Papież pokazał się wiernym w oknie. Opuścił klinikę

Papież Franciszek pokazał się w oknie kliniki Gemelii, w której był hospitalizowany od ponad miesiąca. Ojciec Święty niedługo po tym opuścił szpital. Po drodze do Watykanu zatrzymał się w Bazylice Santa Maria Maggiore, aby złożyć kwiaty przed wizerunkiem Matki Bożej Salus Populi Romani.
Papież Franciszek pokazał się wiernym, którzy zgromadzili się pod polikliniką Gemelli. Ojciec Święty pobłogosławił wszystkim z okna budynku. Podobne gesty wykonywał Jan Paweł II, gdy sam leczył się w tej placówce. Franciszka na telebimach zobaczyli także ci, którzy przyszli na plac Świętego Piotra.
Franciszek pojawił się na balkonie szpitala w południe.

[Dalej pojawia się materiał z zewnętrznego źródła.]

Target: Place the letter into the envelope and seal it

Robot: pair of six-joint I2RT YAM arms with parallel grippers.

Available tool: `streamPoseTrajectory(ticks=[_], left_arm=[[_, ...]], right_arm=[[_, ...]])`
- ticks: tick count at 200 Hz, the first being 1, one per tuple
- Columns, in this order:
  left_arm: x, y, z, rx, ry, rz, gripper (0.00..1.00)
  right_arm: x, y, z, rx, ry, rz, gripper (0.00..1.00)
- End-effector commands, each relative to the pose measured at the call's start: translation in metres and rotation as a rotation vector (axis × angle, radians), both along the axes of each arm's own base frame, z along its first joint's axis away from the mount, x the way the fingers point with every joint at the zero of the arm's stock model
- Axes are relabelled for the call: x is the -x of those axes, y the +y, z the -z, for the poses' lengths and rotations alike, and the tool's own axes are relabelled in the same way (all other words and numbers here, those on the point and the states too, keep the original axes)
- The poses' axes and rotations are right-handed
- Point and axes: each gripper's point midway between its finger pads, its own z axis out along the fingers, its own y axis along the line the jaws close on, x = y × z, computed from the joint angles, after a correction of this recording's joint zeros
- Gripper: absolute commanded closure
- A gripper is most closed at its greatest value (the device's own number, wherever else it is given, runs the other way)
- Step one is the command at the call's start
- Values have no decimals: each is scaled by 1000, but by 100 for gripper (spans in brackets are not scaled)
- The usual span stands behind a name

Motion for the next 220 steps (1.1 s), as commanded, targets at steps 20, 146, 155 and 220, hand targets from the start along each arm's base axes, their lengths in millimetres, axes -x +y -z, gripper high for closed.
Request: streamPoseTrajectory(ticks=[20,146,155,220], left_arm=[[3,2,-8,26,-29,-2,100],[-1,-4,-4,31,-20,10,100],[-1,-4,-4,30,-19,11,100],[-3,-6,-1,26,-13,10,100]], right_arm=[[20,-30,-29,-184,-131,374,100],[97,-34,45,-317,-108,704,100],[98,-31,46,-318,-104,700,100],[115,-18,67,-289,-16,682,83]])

Siedział na wózku inwalidzkim i pomachał do zgromadzonych wiernych. Papież nie przemawiał długo. Podziękował jedynie zawracając się do osoby z tłumy, która przyniosła żółte kwiaty.
Watykan. Papież Franciszek opuścił szpital
To nie koniec dobrych wiadomości. Papież o 12:10 opuścił szpital i udał się do Domu Świętej Marty, gdzie przejdzie rekonwalescencję. Przed powrotem udał się na chwilę do Bazyliki Santa Maria Maggiore (Bazyliki Matki Bożej Większej) gdzie wręczył kardynałowi Rolandasowi Makrickasowi kwiaty, które ten złożył przed obrazem Matki Bożej Salus Populi Romani - Wybawienie Ludu Rzymskiego. Następnie wrócił do Watykanu
Lekarze twierdzą, że całkowite wyleczenie zajmie "dużo czasu". Powiedzieli, że papież powinien unikać tłumów, stresujących spotkań i nadmiernych aktywności.
WIDEO: Papież Franciszek pokazał się wiernym. Pozdrowił wszystkich zgromadzonych przed szpitalem
ZOBACZ: Papież wraca do Watykanu. Lekarz podał datę
- Zalecenie co najmniej dwumiesięcznego okresu rekonwalescencji jest bardzo ważne - powiedział na konferencji prasowej Sergio Alfieri, szef papieskiego zespołu medycznego.
Najpoważniejsza choroba pontyfikatu
88-letni Franciszek trafił do kliniki Gemelli w Rzymie 14 lutego. Początkowo zdiagnozowano u niego zapalenie oskrzeli, ale szybko okazało się, że to obustronne zapalenie płuc. Była to najpoważniejsza choroba w trakcie 12-letniego pontyfikatu. Podczas pobytu w szpitalu papież doznał czterech ostrych ataków. Watykan opisywał je w komunikatach jako "kryzysy oddechowe".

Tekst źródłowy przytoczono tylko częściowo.